Updated: 8/16/15; 18:54:47


pedantic nuthatch
Life in a Northern Virginia suburb of Washington, D.C. B.M.A.T.C., and Etruscan typewriter erasers. Blogged by David Gorsline.

Sunday, 24 July 2005

Verlyn Klinkenborg calls foul on the increasingly popular practice of pro-industry trade associations forming under the name of "consumer freedom." In this particular instance, it's the Center for Consumer Freedom (annoying video clip on the site's front page), which has taken aim at the (often equally annoying) People for the Ethical Treatment of Animals. Kilinkenborg writes:

When you hear someone howling about freedom, it is worth asking whose freedom he means.

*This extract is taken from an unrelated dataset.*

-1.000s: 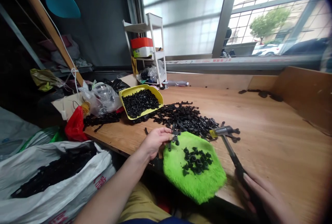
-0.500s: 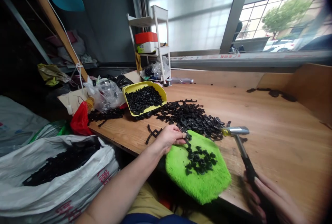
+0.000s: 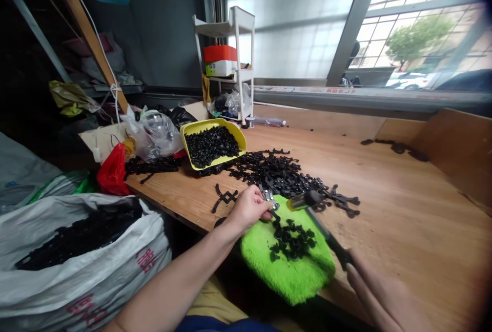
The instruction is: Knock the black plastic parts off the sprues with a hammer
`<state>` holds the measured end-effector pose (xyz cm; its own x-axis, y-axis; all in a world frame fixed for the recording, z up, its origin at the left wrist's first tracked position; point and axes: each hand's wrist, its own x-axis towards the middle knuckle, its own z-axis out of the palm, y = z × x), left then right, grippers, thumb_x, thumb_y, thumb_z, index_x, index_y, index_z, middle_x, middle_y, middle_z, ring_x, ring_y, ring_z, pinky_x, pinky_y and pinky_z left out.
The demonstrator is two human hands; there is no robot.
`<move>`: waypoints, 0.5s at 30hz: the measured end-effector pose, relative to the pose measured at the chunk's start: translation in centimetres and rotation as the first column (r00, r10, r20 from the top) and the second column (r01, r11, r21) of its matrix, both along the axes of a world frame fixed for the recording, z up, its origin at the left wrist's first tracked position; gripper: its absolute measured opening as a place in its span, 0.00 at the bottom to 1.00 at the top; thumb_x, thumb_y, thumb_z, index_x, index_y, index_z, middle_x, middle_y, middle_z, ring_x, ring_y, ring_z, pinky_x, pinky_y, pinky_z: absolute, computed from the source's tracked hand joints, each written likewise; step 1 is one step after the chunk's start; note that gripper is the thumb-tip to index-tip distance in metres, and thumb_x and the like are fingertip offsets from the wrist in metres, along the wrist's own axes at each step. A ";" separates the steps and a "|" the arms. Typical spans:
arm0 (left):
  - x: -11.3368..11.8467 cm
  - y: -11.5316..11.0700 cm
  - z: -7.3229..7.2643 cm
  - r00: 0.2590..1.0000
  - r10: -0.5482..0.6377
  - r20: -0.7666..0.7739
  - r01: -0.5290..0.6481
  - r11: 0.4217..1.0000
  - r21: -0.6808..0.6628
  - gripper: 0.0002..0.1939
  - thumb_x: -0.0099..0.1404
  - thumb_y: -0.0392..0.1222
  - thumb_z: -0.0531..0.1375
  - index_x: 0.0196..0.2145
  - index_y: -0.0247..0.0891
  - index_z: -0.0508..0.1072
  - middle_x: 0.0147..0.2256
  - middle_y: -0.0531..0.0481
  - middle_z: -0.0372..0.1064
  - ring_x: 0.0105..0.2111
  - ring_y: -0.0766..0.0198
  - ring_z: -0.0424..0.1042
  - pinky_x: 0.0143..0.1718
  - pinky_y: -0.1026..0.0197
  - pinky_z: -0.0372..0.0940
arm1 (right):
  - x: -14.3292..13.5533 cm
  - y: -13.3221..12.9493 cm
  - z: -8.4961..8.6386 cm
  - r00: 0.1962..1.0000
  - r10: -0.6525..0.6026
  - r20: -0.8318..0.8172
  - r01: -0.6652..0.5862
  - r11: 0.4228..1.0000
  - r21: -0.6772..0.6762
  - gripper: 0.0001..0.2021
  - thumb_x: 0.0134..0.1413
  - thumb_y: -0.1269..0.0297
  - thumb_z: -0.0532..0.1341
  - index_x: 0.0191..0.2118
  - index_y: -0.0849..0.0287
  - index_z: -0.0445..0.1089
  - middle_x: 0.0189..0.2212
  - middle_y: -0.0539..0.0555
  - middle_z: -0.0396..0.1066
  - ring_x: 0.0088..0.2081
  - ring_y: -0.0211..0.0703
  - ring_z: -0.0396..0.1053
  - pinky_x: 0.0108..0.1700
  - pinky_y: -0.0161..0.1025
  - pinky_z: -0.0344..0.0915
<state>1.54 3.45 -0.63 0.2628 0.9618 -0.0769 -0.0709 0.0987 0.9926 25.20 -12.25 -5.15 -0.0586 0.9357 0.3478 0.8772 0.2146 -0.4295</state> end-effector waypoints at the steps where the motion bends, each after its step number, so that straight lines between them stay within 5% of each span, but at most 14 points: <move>1: 0.0 0.0 0.0 1.000 0.002 0.005 -0.002 1.000 0.000 0.19 0.46 0.40 0.66 0.26 0.35 0.57 0.16 0.58 0.63 0.15 0.69 0.67 0.17 0.69 0.63 | -0.6 0.4 0.6 1.000 -0.015 0.002 0.015 1.000 -0.004 0.18 0.60 0.54 0.48 0.52 0.53 0.60 0.45 0.55 0.66 0.45 0.52 0.64 0.42 0.44 0.65; 6: -0.1 0.0 -0.1 1.000 -0.001 -0.012 0.001 1.000 -0.006 0.17 0.48 0.38 0.65 0.26 0.35 0.57 0.16 0.57 0.63 0.15 0.68 0.67 0.16 0.69 0.61 | -3.1 1.5 3.1 0.993 -0.115 0.002 0.115 0.990 0.086 0.23 0.54 0.45 0.49 0.45 0.56 0.66 0.31 0.56 0.71 0.34 0.55 0.69 0.30 0.41 0.68; 11: -0.1 0.0 -0.5 0.999 0.025 -0.027 -0.024 0.998 0.050 0.15 0.49 0.37 0.63 0.27 0.35 0.57 0.17 0.57 0.64 0.15 0.69 0.67 0.16 0.70 0.61 | -1.1 1.3 3.6 0.989 -0.143 0.045 0.138 0.985 0.100 0.23 0.55 0.44 0.47 0.44 0.55 0.66 0.27 0.56 0.70 0.28 0.54 0.69 0.24 0.40 0.66; 15: -0.2 0.2 -0.8 0.997 0.016 -0.074 -0.010 0.997 0.077 0.13 0.50 0.35 0.62 0.27 0.35 0.58 0.17 0.57 0.64 0.16 0.68 0.68 0.16 0.70 0.61 | -0.5 1.2 3.4 0.988 -0.021 0.156 0.018 1.000 0.025 0.19 0.59 0.50 0.44 0.45 0.55 0.63 0.23 0.53 0.70 0.24 0.50 0.69 0.19 0.36 0.64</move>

Protecting "the full range of choices that American consumers currently enjoy" can only be the mission of someone who believes that those choices come without cost and that the only ethic that matters is the bottom line.

posted: 5:04:11 PM  

The Clean House, by Sarah Ruhl, directed by Rebecca Bayla Taichman, Woolly Mammoth Theatre Company, Washington

The delightful Guenia Lemos (as Matilde) tells a dirty joke in Portuguese to open Ruhl's superheated comedy of passion and death. Though hardly any of us in the audience speak the tongue of Matilde's native Brazil, the joke is still hysterical.

Matilde is house cleaner to Lane; Lane and her husband, both doctors, live in "a metaphysical Connecticut" in a house of supernal whiteness.

In Taichman's production of this fantasy, scenes separated in space and time leak into one another; people of one character's imagination are visible to a second; and a joke can be so powerful that it can bring both life and death. The perfect joke really will bring tears to your eyes.

Set designer Narelle Sissons has created a clever sight gag, a broom closet that looks like the cleaning products aisle at Costco. Naomi Jacobson as Lane is visibly vibrating in her vexation that Matilde is so depressed that she can't perform her duties. And Sarah Marshall delivers one of her most modulated performances as Lane's sister Virginia, a hyperarticulated, syncopated reading of a suburban housewife addicted to housekeeping. Virginia says in her opening monologue, "People who give up the privilege of cleaning their own houses—they're insane people."